Wakefield was paid a total of nearly half a million pounds plus expenses by the lawyer. The payments were billed through a company of Wakefield’s wife. He never declared his source of funding until it was revealed by Brian Deer. Originally he had denied being paid at all. Even after he admitted it, he lied about the amount he was paid. Before the study was published, Wakefield had filed patents for his own separate measles vaccine, as well as other autism-related products. He failed to disclose this significant conflict of interest. Human research must be approved by the hospital’s ethics committee. Wakefield’s study was not approved. When confronted, Wakefield first claimed that it was approved, then claimed he didn’t need approval. Wakefield bought blood samples for his research from children (as young as 4) attending his son’s birthday party. He callously joked in public about them crying, fainting and vomiting. He paid the kids £5 each.

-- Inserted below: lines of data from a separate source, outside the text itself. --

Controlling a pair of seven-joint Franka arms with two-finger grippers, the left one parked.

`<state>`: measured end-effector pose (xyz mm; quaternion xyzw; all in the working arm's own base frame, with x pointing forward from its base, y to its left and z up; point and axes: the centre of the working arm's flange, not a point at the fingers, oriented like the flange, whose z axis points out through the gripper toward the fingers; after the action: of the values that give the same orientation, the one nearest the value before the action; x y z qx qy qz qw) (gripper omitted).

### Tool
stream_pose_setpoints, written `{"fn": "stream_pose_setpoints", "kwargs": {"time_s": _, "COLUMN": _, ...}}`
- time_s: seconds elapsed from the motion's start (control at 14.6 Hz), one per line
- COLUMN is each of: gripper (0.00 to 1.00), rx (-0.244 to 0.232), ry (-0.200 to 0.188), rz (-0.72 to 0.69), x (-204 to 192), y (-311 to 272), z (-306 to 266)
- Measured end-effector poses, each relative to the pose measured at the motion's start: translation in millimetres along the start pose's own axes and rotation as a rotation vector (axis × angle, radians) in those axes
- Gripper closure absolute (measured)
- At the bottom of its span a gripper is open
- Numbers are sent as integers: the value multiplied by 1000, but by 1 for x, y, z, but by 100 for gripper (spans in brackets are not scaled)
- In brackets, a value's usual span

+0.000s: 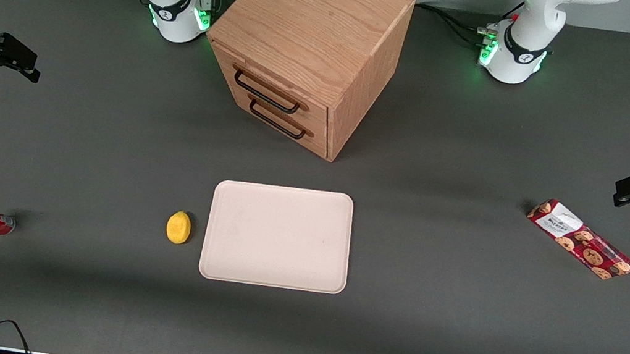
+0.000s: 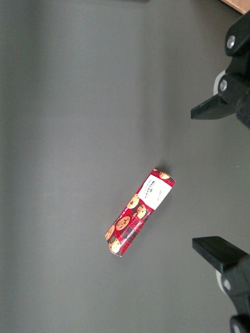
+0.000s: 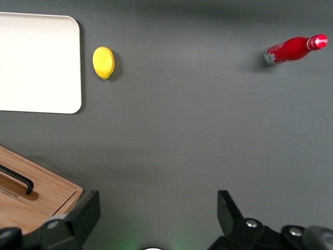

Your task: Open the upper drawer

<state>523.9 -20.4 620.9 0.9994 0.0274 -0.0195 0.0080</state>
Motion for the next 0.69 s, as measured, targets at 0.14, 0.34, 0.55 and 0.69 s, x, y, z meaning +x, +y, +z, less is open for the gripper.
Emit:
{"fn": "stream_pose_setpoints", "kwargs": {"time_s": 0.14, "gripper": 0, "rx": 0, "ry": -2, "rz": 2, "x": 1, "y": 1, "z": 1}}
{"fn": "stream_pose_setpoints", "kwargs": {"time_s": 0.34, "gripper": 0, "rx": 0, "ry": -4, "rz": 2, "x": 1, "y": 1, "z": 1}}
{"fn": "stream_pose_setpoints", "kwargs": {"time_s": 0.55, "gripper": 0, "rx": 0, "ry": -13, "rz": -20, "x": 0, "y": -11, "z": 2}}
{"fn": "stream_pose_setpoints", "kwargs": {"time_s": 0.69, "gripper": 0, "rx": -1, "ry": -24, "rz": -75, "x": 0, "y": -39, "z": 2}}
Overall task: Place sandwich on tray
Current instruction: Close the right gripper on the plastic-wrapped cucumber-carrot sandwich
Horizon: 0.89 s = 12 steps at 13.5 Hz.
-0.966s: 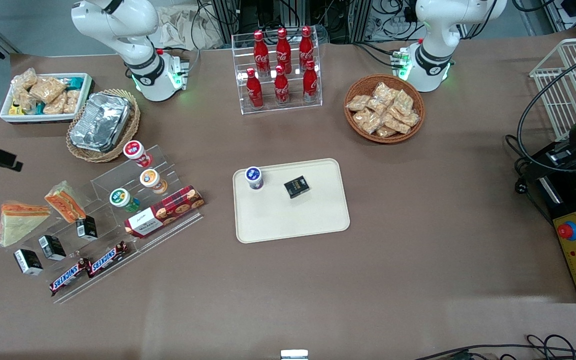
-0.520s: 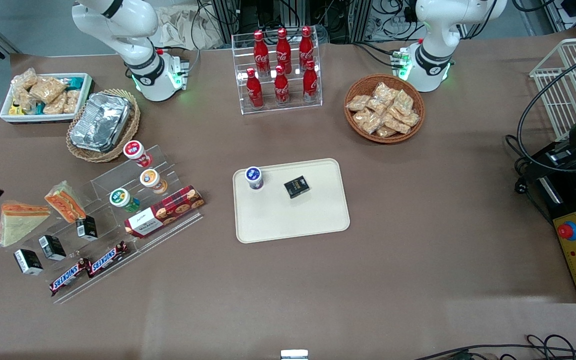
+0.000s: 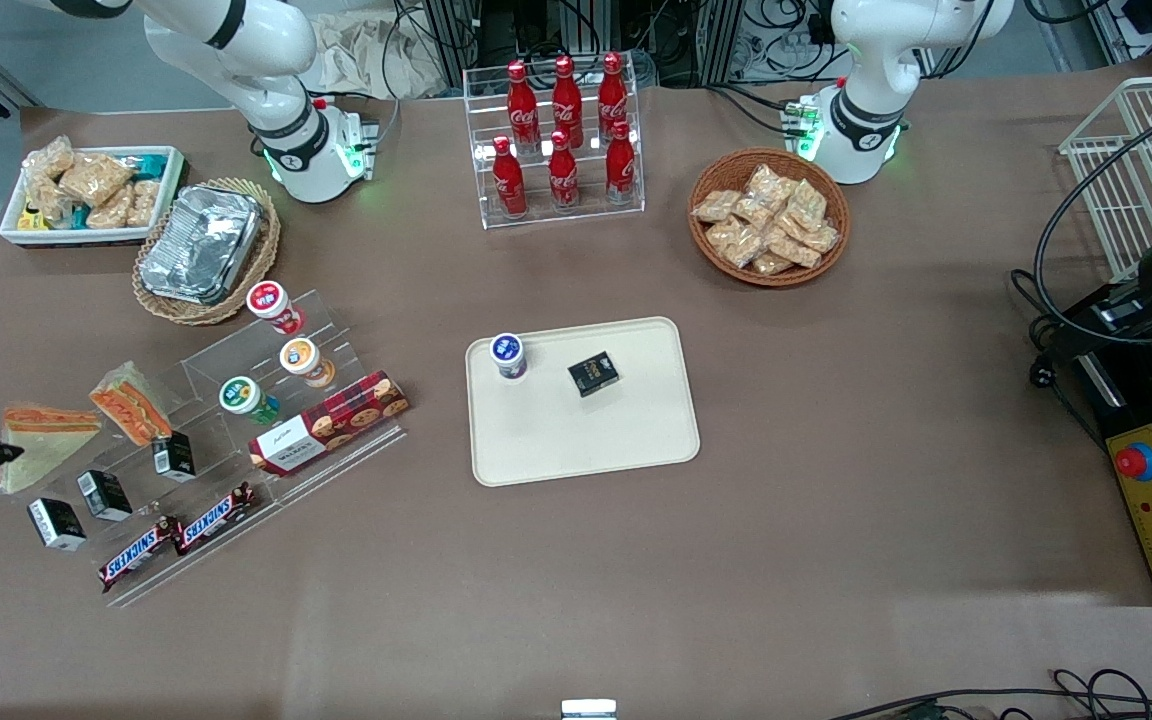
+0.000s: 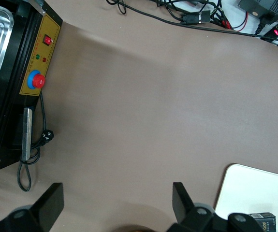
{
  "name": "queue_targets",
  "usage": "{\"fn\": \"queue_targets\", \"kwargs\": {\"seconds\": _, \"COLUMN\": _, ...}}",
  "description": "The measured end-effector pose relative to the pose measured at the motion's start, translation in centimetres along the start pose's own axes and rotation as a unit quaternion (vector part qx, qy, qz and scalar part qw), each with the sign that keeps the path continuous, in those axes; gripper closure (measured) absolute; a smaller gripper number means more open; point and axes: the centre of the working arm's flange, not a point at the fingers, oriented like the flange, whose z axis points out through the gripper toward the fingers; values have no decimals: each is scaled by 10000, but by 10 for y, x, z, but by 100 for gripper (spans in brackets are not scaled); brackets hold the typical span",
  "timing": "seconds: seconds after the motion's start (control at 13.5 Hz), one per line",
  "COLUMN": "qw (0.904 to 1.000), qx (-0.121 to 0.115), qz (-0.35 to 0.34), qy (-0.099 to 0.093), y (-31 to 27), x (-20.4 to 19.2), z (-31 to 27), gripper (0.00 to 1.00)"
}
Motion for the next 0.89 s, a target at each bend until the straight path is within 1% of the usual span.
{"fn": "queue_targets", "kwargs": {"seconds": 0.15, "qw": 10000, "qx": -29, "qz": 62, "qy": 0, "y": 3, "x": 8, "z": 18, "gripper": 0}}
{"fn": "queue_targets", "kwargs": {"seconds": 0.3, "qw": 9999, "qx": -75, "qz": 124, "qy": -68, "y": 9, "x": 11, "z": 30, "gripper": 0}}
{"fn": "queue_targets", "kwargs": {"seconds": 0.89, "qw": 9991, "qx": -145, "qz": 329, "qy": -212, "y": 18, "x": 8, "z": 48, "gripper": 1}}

The General Medical Council accused him of ordering invasive and potentially harmful studies (colonoscopies and spinal taps) without proper approval and contrary to the children’s clinical interests, when these diagnostic tests were not indicated by the children’s symptoms or medical history. One child suffered multiple bowel perforations during the colonoscopy. Several had problems with the anesthetic. Children were subjected to sedation for other non-indicated tests like MRIs. Brian Deer was able to access the medical records of Wakefield’s subjects. He found that several of them had evidence of autistic symptoms documented in their medical records before they got the MMR vaccine. The intestinal biopsies were originally reported as normal by hospital pathologists. They were reviewed, re-interpreted, and reported as abnormal in Wakefield’s paper.
Witch hunt. Sure. He'll be on Anderson Cooper tonight, vainly attempting to cover his ass.